Requirement: The records that follow must be repeated verbatim, every one of them.

:::::

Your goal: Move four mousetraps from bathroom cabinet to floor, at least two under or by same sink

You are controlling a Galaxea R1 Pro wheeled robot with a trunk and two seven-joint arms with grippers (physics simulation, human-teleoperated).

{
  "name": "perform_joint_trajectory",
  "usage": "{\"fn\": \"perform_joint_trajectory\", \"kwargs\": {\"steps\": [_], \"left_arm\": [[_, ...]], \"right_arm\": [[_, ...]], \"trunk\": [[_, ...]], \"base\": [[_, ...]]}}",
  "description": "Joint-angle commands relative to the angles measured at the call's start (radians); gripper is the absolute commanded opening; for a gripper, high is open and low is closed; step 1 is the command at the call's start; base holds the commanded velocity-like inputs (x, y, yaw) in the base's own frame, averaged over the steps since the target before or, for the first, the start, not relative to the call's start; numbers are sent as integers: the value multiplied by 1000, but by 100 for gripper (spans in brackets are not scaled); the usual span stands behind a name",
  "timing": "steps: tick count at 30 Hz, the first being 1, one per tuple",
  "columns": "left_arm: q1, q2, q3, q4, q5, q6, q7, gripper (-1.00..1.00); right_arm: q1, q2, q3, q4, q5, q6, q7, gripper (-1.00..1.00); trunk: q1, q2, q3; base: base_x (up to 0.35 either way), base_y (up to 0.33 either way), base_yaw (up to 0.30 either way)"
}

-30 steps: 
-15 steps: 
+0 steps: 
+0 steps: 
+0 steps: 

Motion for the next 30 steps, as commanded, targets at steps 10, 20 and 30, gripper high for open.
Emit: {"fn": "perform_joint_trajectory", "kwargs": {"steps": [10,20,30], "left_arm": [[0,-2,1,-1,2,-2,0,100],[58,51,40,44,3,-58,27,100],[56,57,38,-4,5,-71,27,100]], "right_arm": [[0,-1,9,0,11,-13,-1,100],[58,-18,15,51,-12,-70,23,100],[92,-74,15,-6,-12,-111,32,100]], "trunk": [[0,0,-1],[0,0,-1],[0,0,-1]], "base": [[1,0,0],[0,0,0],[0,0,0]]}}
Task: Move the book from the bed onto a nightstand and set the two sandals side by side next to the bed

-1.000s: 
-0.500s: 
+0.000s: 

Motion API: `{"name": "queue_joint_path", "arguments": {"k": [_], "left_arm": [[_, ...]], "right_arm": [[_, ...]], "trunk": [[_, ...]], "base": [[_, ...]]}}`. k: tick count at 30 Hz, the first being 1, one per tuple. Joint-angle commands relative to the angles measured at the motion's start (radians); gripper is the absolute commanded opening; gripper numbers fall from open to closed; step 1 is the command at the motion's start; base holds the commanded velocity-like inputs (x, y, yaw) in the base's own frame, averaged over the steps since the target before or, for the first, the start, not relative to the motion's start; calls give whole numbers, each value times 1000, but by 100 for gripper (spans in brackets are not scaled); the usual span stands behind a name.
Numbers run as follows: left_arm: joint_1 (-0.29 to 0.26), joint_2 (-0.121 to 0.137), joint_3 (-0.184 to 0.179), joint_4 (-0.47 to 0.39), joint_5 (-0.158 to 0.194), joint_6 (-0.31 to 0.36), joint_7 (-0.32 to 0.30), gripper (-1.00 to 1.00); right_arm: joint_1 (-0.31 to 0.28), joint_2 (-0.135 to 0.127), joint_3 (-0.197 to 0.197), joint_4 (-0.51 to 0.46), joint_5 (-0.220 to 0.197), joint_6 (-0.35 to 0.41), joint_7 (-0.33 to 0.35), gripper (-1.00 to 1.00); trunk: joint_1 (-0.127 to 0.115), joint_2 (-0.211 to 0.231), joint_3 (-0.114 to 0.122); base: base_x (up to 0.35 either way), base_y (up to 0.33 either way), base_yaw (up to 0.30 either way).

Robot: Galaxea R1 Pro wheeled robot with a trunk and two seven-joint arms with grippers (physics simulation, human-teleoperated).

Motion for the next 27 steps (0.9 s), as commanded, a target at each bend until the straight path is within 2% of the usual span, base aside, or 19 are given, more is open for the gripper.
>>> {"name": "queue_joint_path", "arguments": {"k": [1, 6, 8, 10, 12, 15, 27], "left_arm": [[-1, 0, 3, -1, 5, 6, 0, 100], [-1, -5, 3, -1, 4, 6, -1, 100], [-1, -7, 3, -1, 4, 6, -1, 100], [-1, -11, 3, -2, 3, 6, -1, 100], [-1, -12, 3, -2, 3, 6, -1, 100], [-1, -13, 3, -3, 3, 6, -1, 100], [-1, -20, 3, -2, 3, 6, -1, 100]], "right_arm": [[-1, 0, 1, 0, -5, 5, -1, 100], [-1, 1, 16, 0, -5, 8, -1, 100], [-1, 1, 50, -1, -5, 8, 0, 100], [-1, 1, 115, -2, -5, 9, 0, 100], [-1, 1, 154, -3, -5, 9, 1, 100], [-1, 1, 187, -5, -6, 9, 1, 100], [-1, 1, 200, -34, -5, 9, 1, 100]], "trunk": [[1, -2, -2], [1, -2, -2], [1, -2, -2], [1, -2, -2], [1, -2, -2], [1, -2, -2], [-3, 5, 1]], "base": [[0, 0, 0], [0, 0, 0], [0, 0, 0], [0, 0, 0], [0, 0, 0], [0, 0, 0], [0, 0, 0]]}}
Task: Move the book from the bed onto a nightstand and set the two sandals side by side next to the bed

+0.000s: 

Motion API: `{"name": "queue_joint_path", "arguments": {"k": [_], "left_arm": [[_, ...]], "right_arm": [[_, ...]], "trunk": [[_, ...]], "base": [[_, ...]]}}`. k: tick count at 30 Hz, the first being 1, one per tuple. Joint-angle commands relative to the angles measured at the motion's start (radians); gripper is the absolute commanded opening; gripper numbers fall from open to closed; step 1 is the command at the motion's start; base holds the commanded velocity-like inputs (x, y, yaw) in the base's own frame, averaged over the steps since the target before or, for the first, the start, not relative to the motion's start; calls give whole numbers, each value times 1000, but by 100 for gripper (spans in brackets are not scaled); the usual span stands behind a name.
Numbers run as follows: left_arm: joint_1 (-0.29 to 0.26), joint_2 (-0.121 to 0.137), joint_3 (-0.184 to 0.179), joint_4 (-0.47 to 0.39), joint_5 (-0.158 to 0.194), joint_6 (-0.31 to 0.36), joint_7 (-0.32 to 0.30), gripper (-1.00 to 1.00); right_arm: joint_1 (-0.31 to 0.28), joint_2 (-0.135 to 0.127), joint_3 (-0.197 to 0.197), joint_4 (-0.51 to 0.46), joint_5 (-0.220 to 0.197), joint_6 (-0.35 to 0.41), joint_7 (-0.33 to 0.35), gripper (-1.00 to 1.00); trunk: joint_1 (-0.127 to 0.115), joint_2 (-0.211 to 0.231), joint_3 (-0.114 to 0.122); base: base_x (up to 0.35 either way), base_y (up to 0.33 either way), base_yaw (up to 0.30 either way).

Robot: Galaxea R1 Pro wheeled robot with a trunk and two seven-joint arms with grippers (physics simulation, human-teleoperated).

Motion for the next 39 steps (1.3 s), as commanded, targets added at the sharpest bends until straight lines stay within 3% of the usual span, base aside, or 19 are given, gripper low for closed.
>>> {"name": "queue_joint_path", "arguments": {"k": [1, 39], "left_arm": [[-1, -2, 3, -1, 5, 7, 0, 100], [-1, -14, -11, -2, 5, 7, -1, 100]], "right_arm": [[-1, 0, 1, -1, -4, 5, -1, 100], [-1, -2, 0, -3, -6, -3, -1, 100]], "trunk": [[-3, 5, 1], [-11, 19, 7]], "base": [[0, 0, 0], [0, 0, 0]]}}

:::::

Response:
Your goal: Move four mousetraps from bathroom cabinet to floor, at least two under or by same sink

You are controlling a Galaxea R1 Pro wheeled robot with a trunk and two seven-joint arms with grippers (physics simulation, human-teleoperated).

{
  "name": "perform_joint_trajectory",
  "usage": "{\"fn\": \"perform_joint_trajectory\", \"kwargs\": {\"steps\": [_], \"left_arm\": [[_, ...]], \"right_arm\": [[_, ...]], \"trunk\": [[_, ...]], \"base\": [[_, ...]]}}",
  "description": "Joint-angle commands relative to the angles measured at the call's start (radians); gripper is the absolute commanded opening; for a gripper, high is open and low is closed; step 1 is the command at the call's start; base holds the commanded velocity-like inputs (x, y, yaw) in the base's own frame, averaged over the steps since the target before or, for the first, the start, not relative to the call's start; numbers are sent as integers: the value multiplied by 1000, but by 100 for gripper (spans in brackets are not scaled); the usual span stands behind a name",
  "timing": "steps: tick count at 30 Hz, the first being 1, one per tuple",
  "columns": "left_arm: q1, q2, q3, q4, q5, q6, q7, gripper (-1.00..1.00); right_arm: q1, q2, q3, q4, q5, q6, q7, gripper (-1.00..1.00); trunk: q1, q2, q3; base: base_x (up to 0.35 either way), base_y (up to 0.33 either way), base_yaw (up to 0.30 either way)"
}

-30 steps: 
-15 steps: 
+0 steps: 
+0 steps: 
+0 steps: 

Motion for the next 30 steps, as commanded, targets at steps 10, 20 and 30, gripper high for open.
Emit: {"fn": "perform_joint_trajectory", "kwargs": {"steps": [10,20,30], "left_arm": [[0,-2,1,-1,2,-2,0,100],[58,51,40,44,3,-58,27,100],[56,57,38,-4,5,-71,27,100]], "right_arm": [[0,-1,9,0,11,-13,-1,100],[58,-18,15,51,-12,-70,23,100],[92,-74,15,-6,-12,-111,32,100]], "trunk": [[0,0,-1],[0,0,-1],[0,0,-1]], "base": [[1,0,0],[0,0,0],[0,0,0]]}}
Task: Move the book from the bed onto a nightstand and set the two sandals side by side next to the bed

-1.000s: 
-0.500s: 
+0.000s: 

Motion API: `{"name": "queue_joint_path", "arguments": {"k": [_], "left_arm": [[_, ...]], "right_arm": [[_, ...]], "trunk": [[_, ...]], "base": [[_, ...]]}}`. k: tick count at 30 Hz, the first being 1, one per tuple. Joint-angle commands relative to the angles measured at the motion's start (radians); gripper is the absolute commanded opening; gripper numbers fall from open to closed; step 1 is the command at the motion's start; base holds the commanded velocity-like inputs (x, y, yaw) in the base's own frame, averaged over the steps since the target before or, for the first, the start, not relative to the motion's start; calls give whole numbers, each value times 1000, but by 100 for gripper (spans in brackets are not scaled); the usual span stands behind a name.
Numbers run as follows: left_arm: joint_1 (-0.29 to 0.26), joint_2 (-0.121 to 0.137), joint_3 (-0.184 to 0.179), joint_4 (-0.47 to 0.39), joint_5 (-0.158 to 0.194), joint_6 (-0.31 to 0.36), joint_7 (-0.32 to 0.30), gripper (-1.00 to 1.00); right_arm: joint_1 (-0.31 to 0.28), joint_2 (-0.135 to 0.127), joint_3 (-0.197 to 0.197), joint_4 (-0.51 to 0.46), joint_5 (-0.220 to 0.197), joint_6 (-0.35 to 0.41), joint_7 (-0.33 to 0.35), gripper (-1.00 to 1.00); trunk: joint_1 (-0.127 to 0.115), joint_2 (-0.211 to 0.231), joint_3 (-0.114 to 0.122); base: base_x (up to 0.35 either way), base_y (up to 0.33 either way), base_yaw (up to 0.30 either way).

Robot: Galaxea R1 Pro wheeled robot with a trunk and two seven-joint arms with grippers (physics simulation, human-teleoperated).

Motion for the next 27 steps (0.9 s), as commanded, a target at each bend until the straight path is within 2% of the usual span, base aside, or 19 are given, more is open for the gripper.
>>> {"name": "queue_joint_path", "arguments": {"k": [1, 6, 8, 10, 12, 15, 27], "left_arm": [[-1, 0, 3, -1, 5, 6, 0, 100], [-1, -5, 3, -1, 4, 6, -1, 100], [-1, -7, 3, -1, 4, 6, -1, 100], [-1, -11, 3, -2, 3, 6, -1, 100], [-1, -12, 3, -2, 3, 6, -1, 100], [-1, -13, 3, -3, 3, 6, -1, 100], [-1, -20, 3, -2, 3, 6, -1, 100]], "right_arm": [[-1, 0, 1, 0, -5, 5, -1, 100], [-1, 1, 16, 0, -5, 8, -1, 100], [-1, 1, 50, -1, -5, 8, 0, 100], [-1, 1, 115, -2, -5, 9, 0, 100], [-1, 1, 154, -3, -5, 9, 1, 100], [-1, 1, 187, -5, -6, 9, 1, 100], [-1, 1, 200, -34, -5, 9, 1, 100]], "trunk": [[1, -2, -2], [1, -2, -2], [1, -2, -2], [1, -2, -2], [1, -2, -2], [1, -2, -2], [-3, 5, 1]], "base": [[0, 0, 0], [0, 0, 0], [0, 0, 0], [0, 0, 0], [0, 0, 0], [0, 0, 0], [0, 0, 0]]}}
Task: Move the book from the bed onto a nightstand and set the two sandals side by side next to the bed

+0.000s: 

Motion API: `{"name": "queue_joint_path", "arguments": {"k": [_], "left_arm": [[_, ...]], "right_arm": [[_, ...]], "trunk": [[_, ...]], "base": [[_, ...]]}}`. k: tick count at 30 Hz, the first being 1, one per tuple. Joint-angle commands relative to the angles measured at the motion's start (radians); gripper is the absolute commanded opening; gripper numbers fall from open to closed; step 1 is the command at the motion's start; base holds the commanded velocity-like inputs (x, y, yaw) in the base's own frame, averaged over the steps since the target before or, for the first, the start, not relative to the motion's start; calls give whole numbers, each value times 1000, but by 100 for gripper (spans in brackets are not scaled); the usual span stands behind a name.
Numbers run as follows: left_arm: joint_1 (-0.29 to 0.26), joint_2 (-0.121 to 0.137), joint_3 (-0.184 to 0.179), joint_4 (-0.47 to 0.39), joint_5 (-0.158 to 0.194), joint_6 (-0.31 to 0.36), joint_7 (-0.32 to 0.30), gripper (-1.00 to 1.00); right_arm: joint_1 (-0.31 to 0.28), joint_2 (-0.135 to 0.127), joint_3 (-0.197 to 0.197), joint_4 (-0.51 to 0.46), joint_5 (-0.220 to 0.197), joint_6 (-0.35 to 0.41), joint_7 (-0.33 to 0.35), gripper (-1.00 to 1.00); trunk: joint_1 (-0.127 to 0.115), joint_2 (-0.211 to 0.231), joint_3 (-0.114 to 0.122); base: base_x (up to 0.35 either way), base_y (up to 0.33 either way), base_yaw (up to 0.30 either way).

Robot: Galaxea R1 Pro wheeled robot with a trunk and two seven-joint arms with grippers (physics simulation, human-teleoperated).

Motion for the next 39 steps (1.3 s), as commanded, targets added at the sharpest bends until straight lines stay within 3% of the usual span, base aside, or 19 are given, gripper low for closed.
>>> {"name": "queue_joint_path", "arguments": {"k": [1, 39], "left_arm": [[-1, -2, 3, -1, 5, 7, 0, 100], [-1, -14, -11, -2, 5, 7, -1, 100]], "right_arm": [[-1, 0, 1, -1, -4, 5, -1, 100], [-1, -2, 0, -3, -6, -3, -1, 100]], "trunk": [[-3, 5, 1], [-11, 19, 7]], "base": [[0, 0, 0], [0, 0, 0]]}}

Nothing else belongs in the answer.